# Required work
Among the lines below, list those containing the string "four".

# Source records
● ● ● ●

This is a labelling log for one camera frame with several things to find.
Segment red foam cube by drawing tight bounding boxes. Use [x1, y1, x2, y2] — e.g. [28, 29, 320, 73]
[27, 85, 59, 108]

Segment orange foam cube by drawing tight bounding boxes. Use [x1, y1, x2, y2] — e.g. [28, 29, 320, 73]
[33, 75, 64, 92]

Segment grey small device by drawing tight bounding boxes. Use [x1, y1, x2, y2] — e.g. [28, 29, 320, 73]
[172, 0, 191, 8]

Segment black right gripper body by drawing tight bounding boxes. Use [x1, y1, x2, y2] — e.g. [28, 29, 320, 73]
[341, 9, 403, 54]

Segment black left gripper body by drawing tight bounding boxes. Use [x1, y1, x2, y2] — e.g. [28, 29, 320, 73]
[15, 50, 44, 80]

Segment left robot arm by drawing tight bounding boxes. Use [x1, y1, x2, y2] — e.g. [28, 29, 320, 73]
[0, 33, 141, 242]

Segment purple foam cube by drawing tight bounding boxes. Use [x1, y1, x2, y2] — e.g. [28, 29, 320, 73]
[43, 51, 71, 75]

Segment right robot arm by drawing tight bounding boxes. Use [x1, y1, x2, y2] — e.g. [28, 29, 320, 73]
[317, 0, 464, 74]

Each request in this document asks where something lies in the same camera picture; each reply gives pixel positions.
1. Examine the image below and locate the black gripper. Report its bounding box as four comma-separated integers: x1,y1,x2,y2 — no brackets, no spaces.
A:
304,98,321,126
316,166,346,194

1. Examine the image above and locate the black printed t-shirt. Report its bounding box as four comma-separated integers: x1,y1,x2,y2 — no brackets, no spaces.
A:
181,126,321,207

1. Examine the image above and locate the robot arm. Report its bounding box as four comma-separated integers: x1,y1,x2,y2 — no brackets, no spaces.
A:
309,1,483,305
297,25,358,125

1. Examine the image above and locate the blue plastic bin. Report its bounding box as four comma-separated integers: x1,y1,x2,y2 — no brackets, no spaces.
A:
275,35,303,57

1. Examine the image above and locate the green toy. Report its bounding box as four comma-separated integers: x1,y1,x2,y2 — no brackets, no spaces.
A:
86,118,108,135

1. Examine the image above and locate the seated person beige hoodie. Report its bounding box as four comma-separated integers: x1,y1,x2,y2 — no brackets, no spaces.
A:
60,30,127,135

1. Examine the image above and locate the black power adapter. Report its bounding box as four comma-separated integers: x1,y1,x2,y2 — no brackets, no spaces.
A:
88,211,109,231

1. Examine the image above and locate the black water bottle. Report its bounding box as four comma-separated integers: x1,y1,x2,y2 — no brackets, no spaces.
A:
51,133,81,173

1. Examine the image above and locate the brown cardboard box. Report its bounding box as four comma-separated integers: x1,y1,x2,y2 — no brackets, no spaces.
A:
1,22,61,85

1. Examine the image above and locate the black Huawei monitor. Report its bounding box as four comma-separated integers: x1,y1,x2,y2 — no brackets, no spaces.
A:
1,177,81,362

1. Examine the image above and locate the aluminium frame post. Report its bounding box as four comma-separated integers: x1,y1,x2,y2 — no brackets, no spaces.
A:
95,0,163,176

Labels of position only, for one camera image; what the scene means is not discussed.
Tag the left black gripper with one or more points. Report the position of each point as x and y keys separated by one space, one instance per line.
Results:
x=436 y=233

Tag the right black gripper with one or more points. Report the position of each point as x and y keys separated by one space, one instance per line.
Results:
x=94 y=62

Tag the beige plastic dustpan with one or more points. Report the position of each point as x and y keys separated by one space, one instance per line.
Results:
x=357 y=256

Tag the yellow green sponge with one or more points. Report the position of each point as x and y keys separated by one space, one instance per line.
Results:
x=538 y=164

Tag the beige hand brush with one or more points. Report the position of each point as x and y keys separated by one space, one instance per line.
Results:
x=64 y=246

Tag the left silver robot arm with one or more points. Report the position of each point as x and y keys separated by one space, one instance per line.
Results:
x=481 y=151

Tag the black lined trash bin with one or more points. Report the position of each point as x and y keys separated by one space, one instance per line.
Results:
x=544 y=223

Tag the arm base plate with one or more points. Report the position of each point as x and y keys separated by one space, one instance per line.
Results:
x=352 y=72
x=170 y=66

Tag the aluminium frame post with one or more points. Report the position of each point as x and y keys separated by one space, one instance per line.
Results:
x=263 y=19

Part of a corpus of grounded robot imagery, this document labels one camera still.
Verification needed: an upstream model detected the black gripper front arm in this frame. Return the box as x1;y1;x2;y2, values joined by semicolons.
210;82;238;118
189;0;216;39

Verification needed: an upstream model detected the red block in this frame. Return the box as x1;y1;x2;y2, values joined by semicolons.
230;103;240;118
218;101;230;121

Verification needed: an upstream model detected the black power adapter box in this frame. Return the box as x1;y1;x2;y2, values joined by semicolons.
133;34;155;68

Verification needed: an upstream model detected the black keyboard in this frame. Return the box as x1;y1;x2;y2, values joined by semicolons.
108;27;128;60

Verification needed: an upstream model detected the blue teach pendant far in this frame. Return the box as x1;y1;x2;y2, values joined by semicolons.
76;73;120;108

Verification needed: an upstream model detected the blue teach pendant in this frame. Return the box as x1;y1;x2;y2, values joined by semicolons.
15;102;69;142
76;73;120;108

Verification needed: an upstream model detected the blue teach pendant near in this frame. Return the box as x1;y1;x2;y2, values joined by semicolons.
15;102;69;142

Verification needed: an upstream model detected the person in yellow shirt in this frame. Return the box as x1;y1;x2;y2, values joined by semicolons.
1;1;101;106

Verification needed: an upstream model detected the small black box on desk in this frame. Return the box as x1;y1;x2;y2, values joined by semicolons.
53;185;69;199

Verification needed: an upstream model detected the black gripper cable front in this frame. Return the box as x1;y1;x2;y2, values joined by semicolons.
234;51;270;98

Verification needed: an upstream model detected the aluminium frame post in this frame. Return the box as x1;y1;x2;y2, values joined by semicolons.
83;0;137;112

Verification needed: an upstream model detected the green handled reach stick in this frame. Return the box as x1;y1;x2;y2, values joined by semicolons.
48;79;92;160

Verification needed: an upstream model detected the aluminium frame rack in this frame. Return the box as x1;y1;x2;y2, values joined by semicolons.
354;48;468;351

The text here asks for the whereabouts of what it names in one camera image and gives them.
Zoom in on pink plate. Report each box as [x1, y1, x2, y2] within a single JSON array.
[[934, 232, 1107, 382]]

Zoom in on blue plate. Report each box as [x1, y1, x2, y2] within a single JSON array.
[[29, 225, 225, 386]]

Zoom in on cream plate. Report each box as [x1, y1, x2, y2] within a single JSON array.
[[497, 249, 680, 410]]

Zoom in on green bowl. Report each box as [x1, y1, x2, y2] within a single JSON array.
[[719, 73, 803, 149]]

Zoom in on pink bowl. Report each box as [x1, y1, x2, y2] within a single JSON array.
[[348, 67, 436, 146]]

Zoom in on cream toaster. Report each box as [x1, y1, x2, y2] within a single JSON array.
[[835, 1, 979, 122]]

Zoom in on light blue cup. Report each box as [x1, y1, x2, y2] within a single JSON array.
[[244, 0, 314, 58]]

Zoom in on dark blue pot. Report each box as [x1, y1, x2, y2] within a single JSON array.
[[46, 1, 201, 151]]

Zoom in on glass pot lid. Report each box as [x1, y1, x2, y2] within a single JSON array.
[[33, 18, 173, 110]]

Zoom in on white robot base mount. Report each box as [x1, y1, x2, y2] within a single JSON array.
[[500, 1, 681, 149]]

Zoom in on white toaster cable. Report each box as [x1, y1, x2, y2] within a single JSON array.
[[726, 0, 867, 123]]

● ● ● ●

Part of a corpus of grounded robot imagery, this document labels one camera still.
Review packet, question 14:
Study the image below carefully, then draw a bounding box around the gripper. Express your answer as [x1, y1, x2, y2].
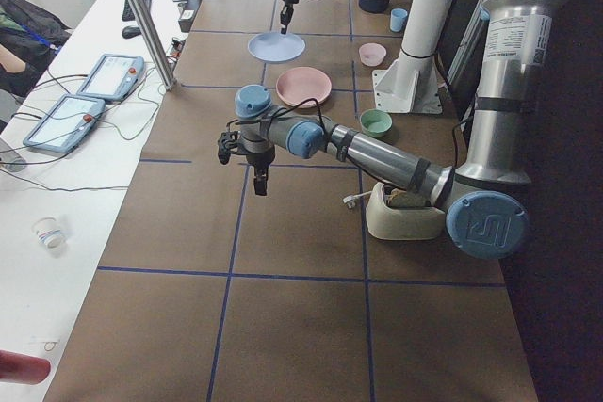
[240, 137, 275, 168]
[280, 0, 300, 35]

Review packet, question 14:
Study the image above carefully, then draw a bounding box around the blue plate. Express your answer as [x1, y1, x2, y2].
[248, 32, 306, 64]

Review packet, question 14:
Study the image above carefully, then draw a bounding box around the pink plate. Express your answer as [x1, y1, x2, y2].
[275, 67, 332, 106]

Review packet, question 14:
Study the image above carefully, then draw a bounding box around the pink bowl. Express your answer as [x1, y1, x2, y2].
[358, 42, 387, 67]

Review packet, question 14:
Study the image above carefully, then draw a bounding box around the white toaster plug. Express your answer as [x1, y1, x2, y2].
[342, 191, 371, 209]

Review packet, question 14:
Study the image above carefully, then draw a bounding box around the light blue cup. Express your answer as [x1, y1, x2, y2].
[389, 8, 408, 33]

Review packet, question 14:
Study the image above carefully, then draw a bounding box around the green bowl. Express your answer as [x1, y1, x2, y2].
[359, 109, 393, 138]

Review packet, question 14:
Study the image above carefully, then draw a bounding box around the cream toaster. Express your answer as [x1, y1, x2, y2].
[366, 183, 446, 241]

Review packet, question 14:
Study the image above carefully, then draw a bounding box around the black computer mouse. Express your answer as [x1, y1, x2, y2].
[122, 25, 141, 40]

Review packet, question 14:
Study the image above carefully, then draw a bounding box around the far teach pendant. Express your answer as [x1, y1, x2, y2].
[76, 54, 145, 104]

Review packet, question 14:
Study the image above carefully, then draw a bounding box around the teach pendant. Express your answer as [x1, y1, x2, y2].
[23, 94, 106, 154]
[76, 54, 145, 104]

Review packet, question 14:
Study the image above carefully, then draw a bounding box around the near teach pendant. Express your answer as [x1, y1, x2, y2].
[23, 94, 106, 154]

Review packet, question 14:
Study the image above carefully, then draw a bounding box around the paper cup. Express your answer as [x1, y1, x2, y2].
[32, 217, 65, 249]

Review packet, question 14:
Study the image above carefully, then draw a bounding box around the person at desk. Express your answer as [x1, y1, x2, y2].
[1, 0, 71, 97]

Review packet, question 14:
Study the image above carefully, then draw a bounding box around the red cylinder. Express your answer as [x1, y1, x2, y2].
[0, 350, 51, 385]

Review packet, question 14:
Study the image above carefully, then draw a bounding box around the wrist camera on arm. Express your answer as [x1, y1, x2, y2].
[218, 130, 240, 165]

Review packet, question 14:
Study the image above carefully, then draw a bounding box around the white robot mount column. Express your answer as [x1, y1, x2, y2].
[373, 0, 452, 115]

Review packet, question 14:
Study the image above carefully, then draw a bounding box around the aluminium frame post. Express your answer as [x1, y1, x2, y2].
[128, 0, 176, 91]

● ● ● ●

# Exercise output
1. Examine the image below and locate the black gripper. Report its bounding box as four comma-separated integers: x1,y1,x2,y2 — no brackets, no spaces.
1. Examine the image above and locate the black printed t-shirt. Report its bounding box as four comma-separated integers: x1,y1,x2,y2 — no brackets, no spaces.
1. Examine the image above and locate the robot arm. Report its bounding box as four comma-separated integers: x1,y1,x2,y2 — no brackets, no spaces.
1. Examine the image above and locate the blue plastic bin. Report its bounding box as four comma-separated integers: x1,y1,x2,y2 — no brackets, no spaces.
1. Examine the image above and locate the green toy. Report its bounding box as four comma-separated integers: x1,y1,x2,y2 — no brackets, no spaces.
1. Examine the image above and locate the seated person beige hoodie. Report its bounding box as four comma-separated integers: x1,y1,x2,y2 — no brackets, no spaces.
1. Examine the image above and locate the black power adapter. Report its bounding box as four comma-separated integers: x1,y1,x2,y2 — no brackets, no spaces.
1. Examine the image above and locate the black water bottle. Report its bounding box as four comma-separated integers: x1,y1,x2,y2 — no brackets, no spaces.
1. Examine the image above and locate the brown cardboard box. Report its bounding box as four comma-separated integers: x1,y1,x2,y2 — no brackets, no spaces.
1. Examine the image above and locate the black Huawei monitor. Report its bounding box as four comma-separated integers: x1,y1,x2,y2 — no brackets, no spaces.
1. Examine the image above and locate the aluminium frame post. Report its bounding box as four comma-separated integers: x1,y1,x2,y2 — no brackets, no spaces.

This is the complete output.